Note each line in the data below that holds "things", and copy it.

» Dataset:
━━━━━━━━━━
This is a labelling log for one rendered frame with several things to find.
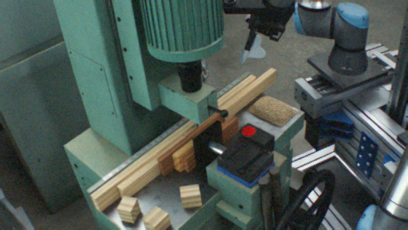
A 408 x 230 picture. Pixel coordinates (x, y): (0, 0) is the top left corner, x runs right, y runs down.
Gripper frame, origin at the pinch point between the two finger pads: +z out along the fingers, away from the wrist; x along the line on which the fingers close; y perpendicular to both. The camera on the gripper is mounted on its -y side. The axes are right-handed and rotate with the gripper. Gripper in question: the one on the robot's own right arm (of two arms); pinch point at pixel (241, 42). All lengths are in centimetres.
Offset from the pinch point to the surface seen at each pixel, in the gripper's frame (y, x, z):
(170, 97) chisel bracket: -14.3, -19.8, 4.9
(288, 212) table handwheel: 15.5, -45.1, -5.3
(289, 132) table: 19.9, -16.8, 10.2
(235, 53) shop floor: 33, 123, 162
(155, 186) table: -12.3, -40.7, 12.3
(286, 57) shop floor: 68, 122, 146
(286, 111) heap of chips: 17.8, -11.6, 8.7
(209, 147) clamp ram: -2.3, -29.4, 6.0
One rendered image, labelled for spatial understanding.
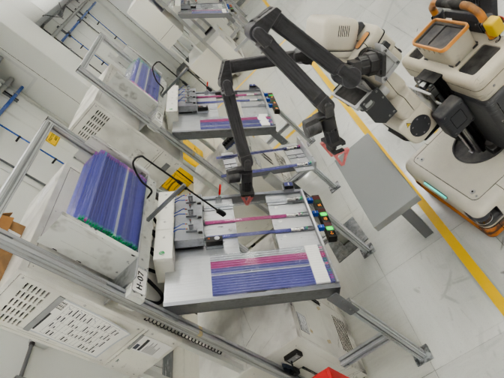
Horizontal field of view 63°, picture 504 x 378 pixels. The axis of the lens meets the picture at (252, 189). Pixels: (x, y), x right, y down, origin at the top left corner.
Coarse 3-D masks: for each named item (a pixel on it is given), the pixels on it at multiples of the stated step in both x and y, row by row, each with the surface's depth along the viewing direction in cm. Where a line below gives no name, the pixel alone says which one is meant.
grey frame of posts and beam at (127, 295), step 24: (48, 120) 184; (72, 144) 191; (0, 240) 127; (24, 240) 132; (144, 240) 173; (360, 240) 256; (48, 264) 135; (72, 264) 140; (144, 264) 163; (120, 288) 149; (144, 312) 154; (168, 312) 160; (360, 312) 172; (192, 336) 166; (216, 336) 172; (264, 360) 187
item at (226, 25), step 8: (192, 0) 754; (224, 0) 693; (208, 8) 732; (240, 8) 774; (200, 24) 727; (208, 24) 711; (224, 24) 719; (184, 32) 719; (200, 32) 721; (232, 32) 729; (192, 40) 727
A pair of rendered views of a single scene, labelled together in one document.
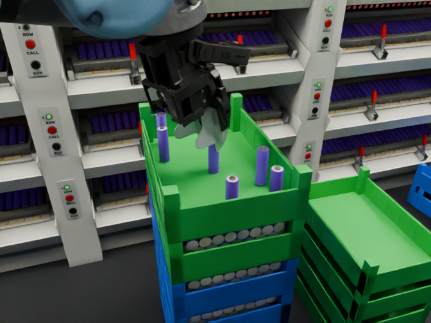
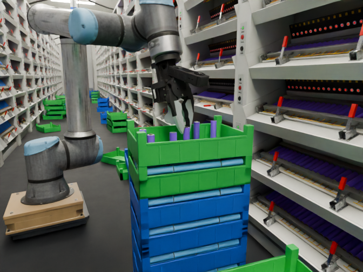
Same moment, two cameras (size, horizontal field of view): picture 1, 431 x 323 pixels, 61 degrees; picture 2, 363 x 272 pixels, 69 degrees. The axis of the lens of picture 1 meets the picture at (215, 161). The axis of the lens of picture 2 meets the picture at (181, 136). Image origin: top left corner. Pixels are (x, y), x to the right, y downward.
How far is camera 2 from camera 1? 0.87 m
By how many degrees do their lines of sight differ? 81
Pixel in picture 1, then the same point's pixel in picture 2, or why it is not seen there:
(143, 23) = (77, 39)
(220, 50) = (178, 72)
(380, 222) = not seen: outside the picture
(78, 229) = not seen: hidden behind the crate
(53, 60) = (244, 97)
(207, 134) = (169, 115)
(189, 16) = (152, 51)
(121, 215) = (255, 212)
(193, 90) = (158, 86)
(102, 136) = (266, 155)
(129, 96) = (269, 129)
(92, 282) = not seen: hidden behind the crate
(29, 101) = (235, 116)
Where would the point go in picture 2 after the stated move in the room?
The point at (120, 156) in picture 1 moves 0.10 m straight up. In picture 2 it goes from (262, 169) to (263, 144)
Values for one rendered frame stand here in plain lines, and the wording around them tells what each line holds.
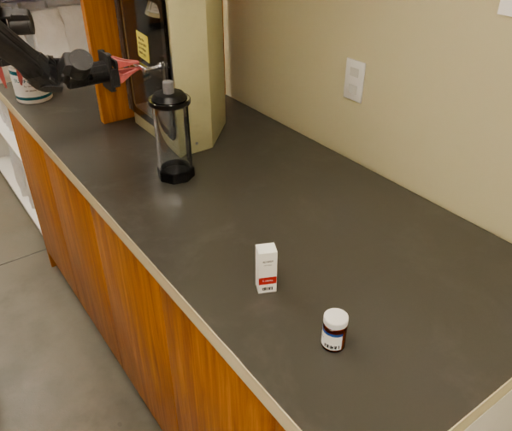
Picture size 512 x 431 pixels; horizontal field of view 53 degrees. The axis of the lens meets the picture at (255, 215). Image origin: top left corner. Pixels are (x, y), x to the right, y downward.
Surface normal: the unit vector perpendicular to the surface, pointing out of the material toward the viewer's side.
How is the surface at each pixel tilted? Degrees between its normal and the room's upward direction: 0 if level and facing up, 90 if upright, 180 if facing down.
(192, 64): 90
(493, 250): 0
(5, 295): 0
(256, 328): 1
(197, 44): 90
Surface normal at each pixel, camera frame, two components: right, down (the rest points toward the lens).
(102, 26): 0.58, 0.44
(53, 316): 0.00, -0.84
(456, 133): -0.81, 0.32
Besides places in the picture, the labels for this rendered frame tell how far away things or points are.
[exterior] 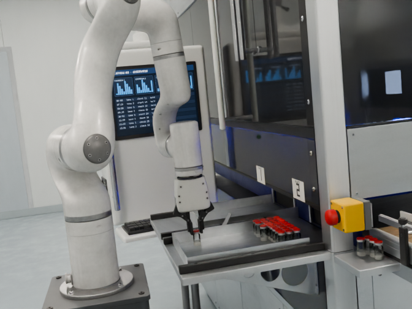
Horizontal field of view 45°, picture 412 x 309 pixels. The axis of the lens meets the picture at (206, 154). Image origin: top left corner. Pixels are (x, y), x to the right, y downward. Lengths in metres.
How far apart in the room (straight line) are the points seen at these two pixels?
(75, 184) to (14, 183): 5.56
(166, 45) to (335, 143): 0.52
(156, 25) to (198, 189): 0.48
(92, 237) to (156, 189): 0.98
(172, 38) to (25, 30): 5.50
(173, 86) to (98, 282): 0.56
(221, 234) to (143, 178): 0.71
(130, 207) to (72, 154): 1.03
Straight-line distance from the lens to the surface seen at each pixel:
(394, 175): 1.43
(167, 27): 1.41
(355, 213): 1.28
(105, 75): 1.29
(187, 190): 1.46
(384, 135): 1.40
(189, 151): 1.43
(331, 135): 1.32
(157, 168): 2.22
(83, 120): 1.23
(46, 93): 6.77
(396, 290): 1.51
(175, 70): 1.41
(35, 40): 6.82
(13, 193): 6.89
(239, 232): 1.61
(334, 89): 1.32
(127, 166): 2.19
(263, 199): 1.98
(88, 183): 1.32
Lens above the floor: 1.33
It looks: 7 degrees down
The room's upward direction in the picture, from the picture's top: 6 degrees counter-clockwise
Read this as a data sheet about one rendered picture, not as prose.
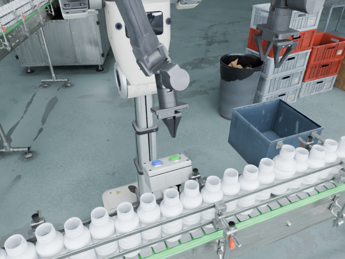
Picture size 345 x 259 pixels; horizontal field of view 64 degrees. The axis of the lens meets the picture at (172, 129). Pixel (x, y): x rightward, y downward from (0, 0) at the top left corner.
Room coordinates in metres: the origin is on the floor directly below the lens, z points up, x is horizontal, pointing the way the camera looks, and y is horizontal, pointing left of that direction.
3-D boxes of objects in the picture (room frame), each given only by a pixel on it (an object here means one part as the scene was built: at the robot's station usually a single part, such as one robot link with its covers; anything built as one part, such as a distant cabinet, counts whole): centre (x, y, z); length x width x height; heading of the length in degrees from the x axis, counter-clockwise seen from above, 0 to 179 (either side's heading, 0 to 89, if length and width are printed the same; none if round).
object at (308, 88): (3.41, -1.80, 0.11); 0.61 x 0.41 x 0.22; 115
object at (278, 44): (0.73, -0.28, 1.44); 0.07 x 0.07 x 0.09; 21
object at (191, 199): (0.50, -0.05, 1.08); 0.06 x 0.06 x 0.17
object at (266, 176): (0.59, -0.27, 1.08); 0.06 x 0.06 x 0.17
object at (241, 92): (2.75, -0.72, 0.32); 0.45 x 0.45 x 0.64
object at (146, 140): (1.12, 0.14, 0.74); 0.11 x 0.11 x 0.40; 22
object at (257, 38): (0.77, -0.27, 1.44); 0.07 x 0.07 x 0.09; 21
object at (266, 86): (3.05, -1.19, 0.33); 0.61 x 0.41 x 0.22; 118
━━━━━━━━━━
» Task response:
This is a labelling log for one rendered frame with several things to find.
Besides places in the picture, the labels for this rendered frame tell how far away things or points are.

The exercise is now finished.